If you ever wound up in Hollywood trying to make your living as a thespian, what charcters do you think you would be cast to play?
I would probably find myself in the middle-managment of evil. Sort of like an evil baron arranging for the kidnappng of the protagonist's wife, or(being half-Iraqian should help in this) a small-time terrorist, trying to blow up a mall.
Possibly an anti-hero in some Ken-Loach- style middle-class drama.
acting is just not for me. but if i were to try and go into that, i'm pretty sure i would play the eccentric nerd w/an offbeat sense of humor. kinda like ellen page in juno.
i could also be a heroine/idealist/crazy woman who sacrifices herself for her ideals and principles and can be rather headstrong.
and others, but i won't bore anyone by listing them all, lol.
cappysweetie, if i try to picture you as a character, i see you being a red-headed (no idea why 😛) scientist who is just starting a demanding career and is learning to spend more time on herself than her work.
with the friends that are always like, "i miss you, come out!" and she's just like, "i can't guys, i'm swamped 😢" hehe, and she meets a great guy who shows her how much she deserves in life and all that jazz
1. Hannibal the Cannibal. 2. The Nutty Professor. 3. Baron von Munchausen. 4. The Professor from Gilligan's Island. 5. Beethoven - when I've been outside on a windy day, my hair looks a lot like Gary Oldman's in Immortal Beloved.
What if your acting "career" was really going down the drain and you were forced to do pr0n. Who would you be casted as? The pool boy? Housewife? Intergalactic alien from the Zaron nebula?
I'd want to be the pool boy that gets seduced by a lonely housewife/milf.
hmmm, well, i've most often been compared to Chandler (of "Friends"). but, a more shy, introverted version.
although, i've always envisioned myself being some sort of police commisioner. or sharp shooter. the first detective called in to handle the hostage situation.
"SS.....that was my next movie all black leather and the CFM boots with whips/handcuffs attached to my hip"
I just want to kick the baddies in the face and stuff. Basically like Kate Beckinsale in Underworld. She was a vampire, though. I wonder if the CIA accepts vampires? I could do all the third shift work. 🙂
YEAH!!!!!! I've always been a night owl anyway. Chocolate, let's be a team!
"I think you'll find me an avid student."

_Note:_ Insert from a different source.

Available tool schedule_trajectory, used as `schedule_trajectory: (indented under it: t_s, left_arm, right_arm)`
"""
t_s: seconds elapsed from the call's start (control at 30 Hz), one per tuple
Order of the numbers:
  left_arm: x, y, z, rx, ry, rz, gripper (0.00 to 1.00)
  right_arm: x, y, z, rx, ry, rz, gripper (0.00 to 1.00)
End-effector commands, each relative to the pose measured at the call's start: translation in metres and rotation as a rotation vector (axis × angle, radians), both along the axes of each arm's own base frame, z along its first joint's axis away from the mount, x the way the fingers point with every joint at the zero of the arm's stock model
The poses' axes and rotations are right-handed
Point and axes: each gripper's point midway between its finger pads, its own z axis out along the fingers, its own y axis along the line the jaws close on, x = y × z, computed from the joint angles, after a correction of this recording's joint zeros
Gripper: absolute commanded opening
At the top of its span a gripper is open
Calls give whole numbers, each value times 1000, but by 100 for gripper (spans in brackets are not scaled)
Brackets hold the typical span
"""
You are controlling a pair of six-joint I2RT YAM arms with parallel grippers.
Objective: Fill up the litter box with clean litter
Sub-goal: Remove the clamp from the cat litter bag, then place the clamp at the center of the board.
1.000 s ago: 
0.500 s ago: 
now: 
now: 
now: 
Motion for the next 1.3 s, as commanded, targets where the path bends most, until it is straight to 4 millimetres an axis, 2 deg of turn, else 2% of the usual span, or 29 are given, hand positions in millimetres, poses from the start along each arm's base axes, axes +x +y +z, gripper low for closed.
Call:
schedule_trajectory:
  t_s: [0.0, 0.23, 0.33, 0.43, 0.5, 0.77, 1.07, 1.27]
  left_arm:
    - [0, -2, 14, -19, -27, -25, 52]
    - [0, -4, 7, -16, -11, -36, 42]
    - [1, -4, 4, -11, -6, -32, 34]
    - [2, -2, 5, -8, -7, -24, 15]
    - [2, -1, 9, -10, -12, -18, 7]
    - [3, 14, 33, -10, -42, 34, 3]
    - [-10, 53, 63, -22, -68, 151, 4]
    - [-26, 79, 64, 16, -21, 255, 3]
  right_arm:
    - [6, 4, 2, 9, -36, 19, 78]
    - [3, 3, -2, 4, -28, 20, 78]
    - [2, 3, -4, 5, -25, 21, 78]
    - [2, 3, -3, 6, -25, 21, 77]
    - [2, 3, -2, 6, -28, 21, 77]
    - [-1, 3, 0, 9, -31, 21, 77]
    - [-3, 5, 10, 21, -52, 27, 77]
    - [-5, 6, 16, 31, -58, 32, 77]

lol Yum, you can give us our assignments like Charlie in Charlie's Angels. Only Chocolate and I are way cooler. And our script is far more interesting because we're vampires and we're hot. 🙂
"lol Yum, you can give us our assignments like Charlie in Charlie's Angels. Only Chocolate and I are way cooler. And our script is far more interesting because we're vampires and we're hot. "
Giving orders...to two hot ladies...in tight leather clothes...
Dracula is totally awsome, Siren, though it gave me quite a lot of goosebumps at night... by the way Siren, I would consider you are well suited to play any roles by winona ryder🙂
"I would consider you are well suited to play any roles by winona ryder"
lol I look absolutely nothing like Winona Ryder, but I would still love to play Jo in "Little Women". I was in the play in high school, but I got stuck with Meg. *glum*
I think you would play quite a nice fairy godmother, dolphin. Or Lilly in "Legend". Ever see that flick? It was before Tom Cruise went completely looney tunes (or else he was just hiding it REALLY well).
Unless they're hot...in which case we'll hypnotize them with our vamp eyes and keep them as slaves in the basement. Someone will have to make up our coffins each day and run the vacuum now and again. 🙂
"That's the thing I never got about vampires... they don't seem to crave sex anymore, do they? They just want the blood.."
It's different in different books, SH. Some authors' vamps (Like Anne Rice, for instance) have dead bodies, so sex organs no longer function and the bloodlust replaces everything else. Other authors' vamps are just regenerated with super powers, but still have functioning body parts, like Stefanie Meijer's vampires (my spelling may be wrong on her name..I've only read the first book in her series).
"JUST MAKE SURE IT'S SOUND PROOF, we dont want to neighbors to get to nosey."
Let's just make our headquarters a castle on a mountain somewhere. We can fly, after all, so it will be okay. lol Do you already have a slave in mind? Do tell! 🙂
I would probably find myself in the middle-managment of evil. Sort of like an evil baron arranging for the kidnappng of the protagonist's wife, or(being half-Iraqian should help in this) a small-time terrorist, trying to blow up a mall.
Possibly an anti-hero in some Ken-Loach- style middle-class drama.